Task instructions: Print nothing but the lines below starting at the line that holds "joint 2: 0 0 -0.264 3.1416" and ending at the line that holds "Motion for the", including both, each exactly as written.

Data excerpts:
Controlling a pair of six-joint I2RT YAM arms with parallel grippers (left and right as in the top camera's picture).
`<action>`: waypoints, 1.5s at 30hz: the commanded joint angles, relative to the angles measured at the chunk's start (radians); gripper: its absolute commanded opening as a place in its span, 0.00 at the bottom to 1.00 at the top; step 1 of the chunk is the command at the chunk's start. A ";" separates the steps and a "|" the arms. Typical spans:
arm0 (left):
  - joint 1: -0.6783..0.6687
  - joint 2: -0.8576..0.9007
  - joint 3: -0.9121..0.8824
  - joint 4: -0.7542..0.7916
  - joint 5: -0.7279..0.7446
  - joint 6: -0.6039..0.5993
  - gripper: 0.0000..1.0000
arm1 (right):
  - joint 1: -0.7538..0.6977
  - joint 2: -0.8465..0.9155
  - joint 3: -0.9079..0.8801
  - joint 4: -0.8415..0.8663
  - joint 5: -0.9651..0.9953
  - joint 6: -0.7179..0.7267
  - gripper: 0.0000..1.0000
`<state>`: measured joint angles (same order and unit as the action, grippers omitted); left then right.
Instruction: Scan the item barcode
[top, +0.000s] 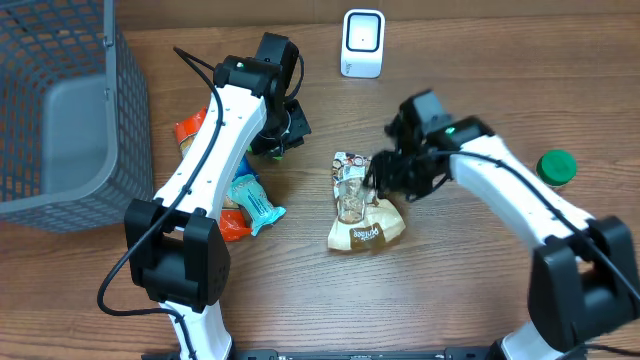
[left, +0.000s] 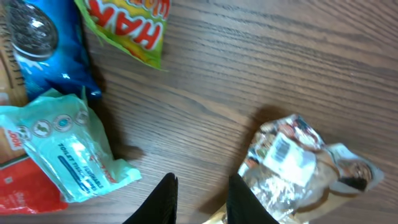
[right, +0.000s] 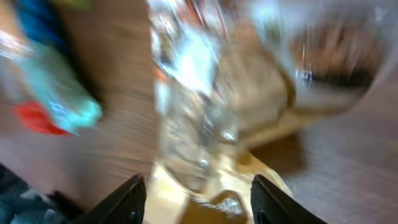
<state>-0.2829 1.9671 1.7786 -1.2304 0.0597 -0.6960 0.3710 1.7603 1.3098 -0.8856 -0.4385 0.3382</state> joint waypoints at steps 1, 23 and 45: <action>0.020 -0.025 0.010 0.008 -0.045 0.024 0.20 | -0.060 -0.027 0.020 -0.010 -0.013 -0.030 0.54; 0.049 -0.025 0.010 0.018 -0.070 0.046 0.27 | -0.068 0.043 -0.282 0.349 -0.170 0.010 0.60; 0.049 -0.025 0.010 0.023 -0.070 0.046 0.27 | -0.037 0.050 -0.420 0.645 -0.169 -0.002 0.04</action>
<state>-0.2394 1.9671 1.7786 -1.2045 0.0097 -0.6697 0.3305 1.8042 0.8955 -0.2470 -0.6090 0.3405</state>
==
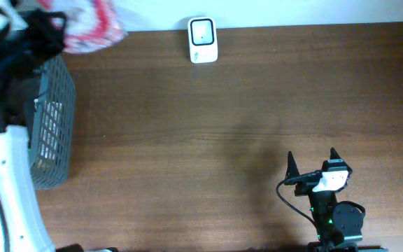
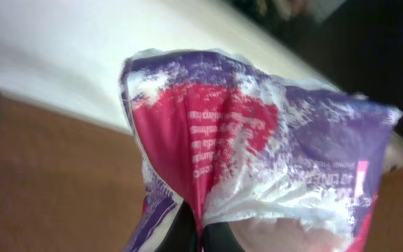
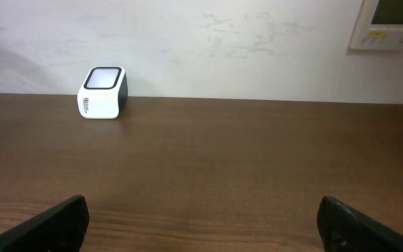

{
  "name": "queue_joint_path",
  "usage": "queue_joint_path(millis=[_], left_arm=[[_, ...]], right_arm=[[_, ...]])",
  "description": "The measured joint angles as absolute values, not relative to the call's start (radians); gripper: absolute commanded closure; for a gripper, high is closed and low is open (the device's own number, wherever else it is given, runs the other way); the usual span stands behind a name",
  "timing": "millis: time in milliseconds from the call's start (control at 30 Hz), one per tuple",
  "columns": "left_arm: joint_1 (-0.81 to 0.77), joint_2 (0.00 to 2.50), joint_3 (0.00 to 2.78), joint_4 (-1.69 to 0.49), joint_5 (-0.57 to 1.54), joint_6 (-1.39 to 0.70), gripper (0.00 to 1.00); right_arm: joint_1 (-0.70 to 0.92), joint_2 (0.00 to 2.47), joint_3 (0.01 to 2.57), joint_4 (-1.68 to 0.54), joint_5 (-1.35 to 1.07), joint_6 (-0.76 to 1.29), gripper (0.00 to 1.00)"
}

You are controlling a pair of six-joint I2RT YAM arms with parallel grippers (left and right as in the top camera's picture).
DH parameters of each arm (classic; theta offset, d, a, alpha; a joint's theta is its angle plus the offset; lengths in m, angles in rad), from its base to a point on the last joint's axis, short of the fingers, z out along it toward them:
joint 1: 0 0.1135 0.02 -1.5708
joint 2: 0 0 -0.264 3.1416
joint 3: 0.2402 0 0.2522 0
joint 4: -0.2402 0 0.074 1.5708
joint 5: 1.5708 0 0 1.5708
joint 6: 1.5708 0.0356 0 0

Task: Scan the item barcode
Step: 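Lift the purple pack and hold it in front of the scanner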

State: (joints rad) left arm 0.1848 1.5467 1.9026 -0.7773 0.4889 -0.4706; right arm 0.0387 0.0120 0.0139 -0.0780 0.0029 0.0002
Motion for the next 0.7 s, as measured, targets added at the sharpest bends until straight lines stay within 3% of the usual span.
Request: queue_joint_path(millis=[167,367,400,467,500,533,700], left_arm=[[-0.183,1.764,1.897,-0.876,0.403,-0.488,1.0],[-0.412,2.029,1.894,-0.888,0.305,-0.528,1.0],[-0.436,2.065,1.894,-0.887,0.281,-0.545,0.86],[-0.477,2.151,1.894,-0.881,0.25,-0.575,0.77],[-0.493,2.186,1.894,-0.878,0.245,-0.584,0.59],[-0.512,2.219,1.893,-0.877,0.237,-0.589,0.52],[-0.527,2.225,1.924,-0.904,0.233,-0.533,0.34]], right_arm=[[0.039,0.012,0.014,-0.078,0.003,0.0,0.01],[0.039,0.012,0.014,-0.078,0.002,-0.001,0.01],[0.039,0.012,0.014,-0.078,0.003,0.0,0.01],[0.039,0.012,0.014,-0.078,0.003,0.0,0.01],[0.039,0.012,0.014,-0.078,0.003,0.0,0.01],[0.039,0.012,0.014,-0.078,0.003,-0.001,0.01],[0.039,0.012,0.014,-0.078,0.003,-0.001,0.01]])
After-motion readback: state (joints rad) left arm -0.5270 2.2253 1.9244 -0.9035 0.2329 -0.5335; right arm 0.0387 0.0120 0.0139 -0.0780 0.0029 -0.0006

Written answer:
joint 2: 0 0 -0.264 3.1416
joint 3: 0.2402 0 0.2522 0
joint 4: -0.2402 0 0.074 1.5708
joint 5: 1.5708 0 0 1.5708
joint 6: 1.5708 0.0356 0 0

Task: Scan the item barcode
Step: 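Lift the purple pack and hold it in front of the scanner
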
State: (joints rad) left arm 0.1848 1.5467 1.9026 -0.7773 0.4889 -0.4706; right arm 0.0387 0.0120 0.0139 -0.0780 0.0029 0.0002
Motion for the next 0.7 s, as measured, targets added at the sharpest bends until straight lines stay within 3% of the usual span.

This finishes the answer.